Repeat exactly the line that includes "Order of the" and all lines after it, ending with the last line of the listing below.

→ Information provided:
**********

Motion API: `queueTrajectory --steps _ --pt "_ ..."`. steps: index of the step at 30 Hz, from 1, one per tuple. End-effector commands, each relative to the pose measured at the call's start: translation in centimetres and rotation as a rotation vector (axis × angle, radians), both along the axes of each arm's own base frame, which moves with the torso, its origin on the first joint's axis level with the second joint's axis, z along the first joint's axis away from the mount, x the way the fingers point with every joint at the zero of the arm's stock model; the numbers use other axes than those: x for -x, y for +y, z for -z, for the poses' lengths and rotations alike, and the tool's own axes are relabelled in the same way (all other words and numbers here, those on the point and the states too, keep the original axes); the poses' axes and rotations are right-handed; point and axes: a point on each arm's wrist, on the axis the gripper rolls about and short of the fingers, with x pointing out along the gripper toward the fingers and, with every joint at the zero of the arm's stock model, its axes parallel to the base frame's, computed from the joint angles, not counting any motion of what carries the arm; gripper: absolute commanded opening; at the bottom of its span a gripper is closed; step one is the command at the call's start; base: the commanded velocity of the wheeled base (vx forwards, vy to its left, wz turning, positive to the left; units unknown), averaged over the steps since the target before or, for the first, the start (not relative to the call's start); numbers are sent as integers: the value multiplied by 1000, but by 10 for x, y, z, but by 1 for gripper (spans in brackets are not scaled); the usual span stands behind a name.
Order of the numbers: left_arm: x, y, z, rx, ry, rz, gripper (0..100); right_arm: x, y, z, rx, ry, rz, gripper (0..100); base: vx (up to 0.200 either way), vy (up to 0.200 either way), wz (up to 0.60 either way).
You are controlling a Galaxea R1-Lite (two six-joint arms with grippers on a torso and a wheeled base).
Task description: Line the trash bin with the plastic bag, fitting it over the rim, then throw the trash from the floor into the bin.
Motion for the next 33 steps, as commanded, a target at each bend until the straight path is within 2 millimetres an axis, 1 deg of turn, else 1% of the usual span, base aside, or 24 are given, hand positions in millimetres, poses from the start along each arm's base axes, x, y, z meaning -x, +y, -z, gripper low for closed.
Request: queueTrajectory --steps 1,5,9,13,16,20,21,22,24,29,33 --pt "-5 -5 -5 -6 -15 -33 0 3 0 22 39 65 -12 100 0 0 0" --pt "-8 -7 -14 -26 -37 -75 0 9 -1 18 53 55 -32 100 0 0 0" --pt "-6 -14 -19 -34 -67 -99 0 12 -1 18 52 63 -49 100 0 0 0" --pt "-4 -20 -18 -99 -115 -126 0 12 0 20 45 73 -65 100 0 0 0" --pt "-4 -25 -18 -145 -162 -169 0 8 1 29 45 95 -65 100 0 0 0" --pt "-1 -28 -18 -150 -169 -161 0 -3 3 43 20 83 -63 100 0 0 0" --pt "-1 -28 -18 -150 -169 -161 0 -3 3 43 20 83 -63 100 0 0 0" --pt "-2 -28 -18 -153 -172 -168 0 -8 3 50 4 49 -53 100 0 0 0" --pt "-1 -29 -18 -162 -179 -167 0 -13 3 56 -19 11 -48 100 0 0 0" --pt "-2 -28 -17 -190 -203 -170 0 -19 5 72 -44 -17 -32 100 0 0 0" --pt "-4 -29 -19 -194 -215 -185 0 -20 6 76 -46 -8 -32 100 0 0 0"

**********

→ Answer section:
Order of the numbers: left_arm: x, y, z, rx, ry, rz, gripper (0..100); right_arm: x, y, z, rx, ry, rz, gripper (0..100); base: vx (up to 0.200 either way), vy (up to 0.200 either way), wz (up to 0.60 either way).
You are controlling a Galaxea R1-Lite (two six-joint arms with grippers on a torso and a wheeled base).
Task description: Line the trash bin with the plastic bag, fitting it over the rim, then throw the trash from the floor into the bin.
Motion for the next 33 steps, as commanded, a target at each bend until the straight path is within 2 millimetres an axis, 1 deg of turn, else 1% of the usual span, base aside, or 24 are given, hand positions in millimetres, poses from the start along each arm's base axes, x, y, z meaning -x, +y, -z, gripper low for closed.
Request: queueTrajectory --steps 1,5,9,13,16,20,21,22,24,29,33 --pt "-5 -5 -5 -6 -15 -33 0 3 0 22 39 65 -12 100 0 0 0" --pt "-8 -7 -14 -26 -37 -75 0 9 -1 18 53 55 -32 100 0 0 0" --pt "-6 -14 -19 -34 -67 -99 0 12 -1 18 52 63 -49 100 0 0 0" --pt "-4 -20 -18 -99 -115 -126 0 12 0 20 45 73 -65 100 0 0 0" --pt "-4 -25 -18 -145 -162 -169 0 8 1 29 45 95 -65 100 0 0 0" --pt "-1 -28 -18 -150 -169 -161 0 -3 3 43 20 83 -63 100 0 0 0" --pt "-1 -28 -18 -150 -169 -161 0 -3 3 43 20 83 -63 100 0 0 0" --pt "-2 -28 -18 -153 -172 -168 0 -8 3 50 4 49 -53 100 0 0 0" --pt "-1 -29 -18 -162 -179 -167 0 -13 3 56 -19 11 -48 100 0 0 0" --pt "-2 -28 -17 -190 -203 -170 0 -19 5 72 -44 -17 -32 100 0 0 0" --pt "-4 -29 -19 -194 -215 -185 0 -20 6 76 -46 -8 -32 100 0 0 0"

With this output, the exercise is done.